> Action item:
The result should be every line of the listing that contains "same".

> Dataset content:

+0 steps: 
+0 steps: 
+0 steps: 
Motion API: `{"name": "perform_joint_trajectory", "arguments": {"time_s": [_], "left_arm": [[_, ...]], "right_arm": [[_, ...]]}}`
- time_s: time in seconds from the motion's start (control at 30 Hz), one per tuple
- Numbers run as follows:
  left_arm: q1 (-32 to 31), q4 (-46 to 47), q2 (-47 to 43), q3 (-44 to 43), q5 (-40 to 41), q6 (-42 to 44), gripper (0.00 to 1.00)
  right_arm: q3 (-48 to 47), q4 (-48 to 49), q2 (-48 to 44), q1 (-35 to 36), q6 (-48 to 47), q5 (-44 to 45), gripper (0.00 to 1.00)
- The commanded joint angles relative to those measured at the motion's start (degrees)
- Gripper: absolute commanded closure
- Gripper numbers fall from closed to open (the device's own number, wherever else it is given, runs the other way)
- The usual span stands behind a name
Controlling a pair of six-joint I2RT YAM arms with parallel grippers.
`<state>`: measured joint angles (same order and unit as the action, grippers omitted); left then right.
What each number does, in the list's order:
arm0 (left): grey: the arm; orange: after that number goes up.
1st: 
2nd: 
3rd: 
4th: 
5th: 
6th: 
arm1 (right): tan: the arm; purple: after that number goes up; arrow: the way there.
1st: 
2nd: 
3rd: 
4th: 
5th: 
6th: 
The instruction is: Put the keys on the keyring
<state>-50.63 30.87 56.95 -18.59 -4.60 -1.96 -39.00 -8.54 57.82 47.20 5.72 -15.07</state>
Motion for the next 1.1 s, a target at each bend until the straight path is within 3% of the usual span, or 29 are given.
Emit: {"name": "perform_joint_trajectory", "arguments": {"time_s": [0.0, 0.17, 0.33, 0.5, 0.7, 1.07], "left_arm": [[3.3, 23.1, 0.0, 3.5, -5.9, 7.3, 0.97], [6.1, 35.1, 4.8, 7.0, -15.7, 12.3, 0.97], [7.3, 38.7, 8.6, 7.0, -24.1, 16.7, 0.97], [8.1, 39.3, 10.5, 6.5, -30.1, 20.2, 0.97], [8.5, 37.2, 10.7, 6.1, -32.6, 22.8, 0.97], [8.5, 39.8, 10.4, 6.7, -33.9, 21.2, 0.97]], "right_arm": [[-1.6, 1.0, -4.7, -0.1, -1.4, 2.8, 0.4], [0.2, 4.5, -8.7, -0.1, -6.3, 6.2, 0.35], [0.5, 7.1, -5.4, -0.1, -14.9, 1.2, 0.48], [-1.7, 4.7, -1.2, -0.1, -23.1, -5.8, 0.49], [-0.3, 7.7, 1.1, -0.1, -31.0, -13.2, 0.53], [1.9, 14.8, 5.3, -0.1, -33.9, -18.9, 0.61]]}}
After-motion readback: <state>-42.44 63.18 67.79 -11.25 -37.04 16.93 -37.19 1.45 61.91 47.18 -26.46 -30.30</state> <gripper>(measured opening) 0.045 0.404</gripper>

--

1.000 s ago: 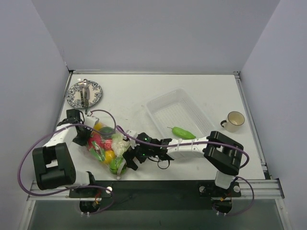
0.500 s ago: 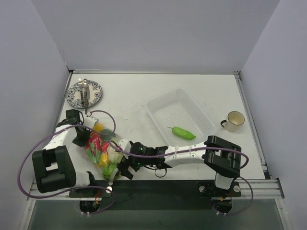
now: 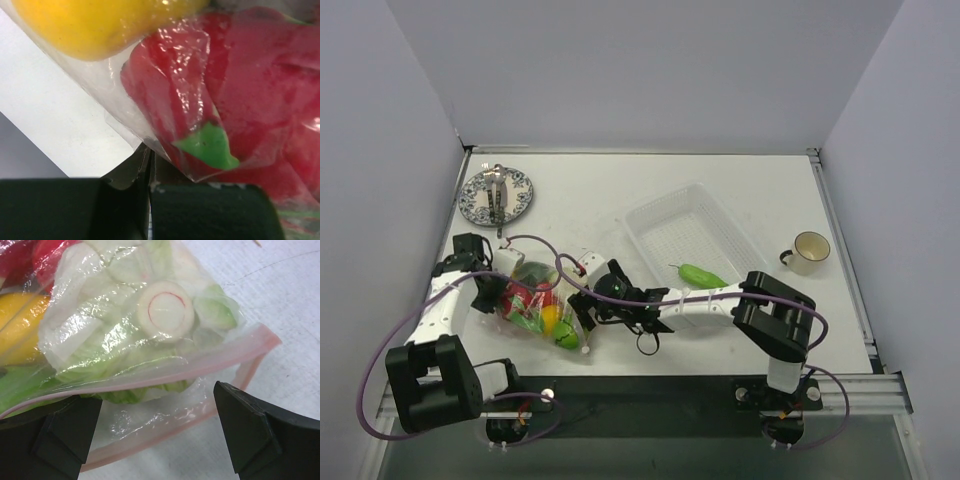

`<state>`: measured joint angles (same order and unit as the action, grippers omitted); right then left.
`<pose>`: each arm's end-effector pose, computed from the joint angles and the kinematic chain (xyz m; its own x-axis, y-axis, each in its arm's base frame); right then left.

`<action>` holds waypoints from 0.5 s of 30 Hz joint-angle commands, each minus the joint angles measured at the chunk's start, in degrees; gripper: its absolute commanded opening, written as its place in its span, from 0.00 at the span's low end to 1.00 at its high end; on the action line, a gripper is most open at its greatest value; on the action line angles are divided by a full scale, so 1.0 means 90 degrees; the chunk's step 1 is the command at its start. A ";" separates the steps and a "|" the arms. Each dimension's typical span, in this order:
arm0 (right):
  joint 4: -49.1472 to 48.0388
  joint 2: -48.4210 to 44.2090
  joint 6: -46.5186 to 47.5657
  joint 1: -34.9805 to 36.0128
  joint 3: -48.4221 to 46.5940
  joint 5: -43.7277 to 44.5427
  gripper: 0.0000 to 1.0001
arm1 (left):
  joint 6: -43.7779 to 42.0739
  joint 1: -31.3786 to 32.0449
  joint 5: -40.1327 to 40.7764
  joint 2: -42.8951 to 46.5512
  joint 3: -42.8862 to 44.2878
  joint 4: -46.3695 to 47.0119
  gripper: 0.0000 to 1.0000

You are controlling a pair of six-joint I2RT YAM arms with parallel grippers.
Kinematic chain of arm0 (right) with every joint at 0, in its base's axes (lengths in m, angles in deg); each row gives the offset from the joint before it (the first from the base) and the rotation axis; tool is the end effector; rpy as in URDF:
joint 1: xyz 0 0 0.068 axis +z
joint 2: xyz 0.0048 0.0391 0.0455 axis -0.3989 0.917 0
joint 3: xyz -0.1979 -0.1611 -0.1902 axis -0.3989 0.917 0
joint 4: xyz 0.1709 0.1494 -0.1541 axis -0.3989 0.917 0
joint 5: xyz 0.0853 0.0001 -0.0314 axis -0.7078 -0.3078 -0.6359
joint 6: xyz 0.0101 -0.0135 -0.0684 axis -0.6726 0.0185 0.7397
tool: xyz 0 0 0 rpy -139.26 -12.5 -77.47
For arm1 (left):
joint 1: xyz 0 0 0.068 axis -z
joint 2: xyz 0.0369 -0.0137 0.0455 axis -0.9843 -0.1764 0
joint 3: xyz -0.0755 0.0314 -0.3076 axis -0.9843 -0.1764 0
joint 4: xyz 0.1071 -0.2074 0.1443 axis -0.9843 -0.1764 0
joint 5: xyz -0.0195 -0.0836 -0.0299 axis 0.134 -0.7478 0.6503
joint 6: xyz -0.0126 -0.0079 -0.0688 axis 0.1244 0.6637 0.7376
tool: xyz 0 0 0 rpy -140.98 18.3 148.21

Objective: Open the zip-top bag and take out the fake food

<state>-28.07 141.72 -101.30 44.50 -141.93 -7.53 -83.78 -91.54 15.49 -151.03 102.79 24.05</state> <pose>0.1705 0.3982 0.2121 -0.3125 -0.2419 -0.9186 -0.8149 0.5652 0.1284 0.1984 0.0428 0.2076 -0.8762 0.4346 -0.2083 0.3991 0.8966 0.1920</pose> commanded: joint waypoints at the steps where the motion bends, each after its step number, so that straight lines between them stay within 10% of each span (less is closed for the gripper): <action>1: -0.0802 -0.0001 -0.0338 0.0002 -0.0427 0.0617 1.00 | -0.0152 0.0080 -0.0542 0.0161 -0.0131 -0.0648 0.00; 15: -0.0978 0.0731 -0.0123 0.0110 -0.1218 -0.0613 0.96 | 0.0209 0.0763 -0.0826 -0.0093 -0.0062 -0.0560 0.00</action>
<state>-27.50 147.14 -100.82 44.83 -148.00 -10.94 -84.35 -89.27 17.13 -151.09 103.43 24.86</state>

> Output below:
`<state>`: measured joint angles (same order and unit as the action, grippers omitted); left then right.
`<state>`: measured joint angles (same order and unit as the action, grippers omitted); right then left.

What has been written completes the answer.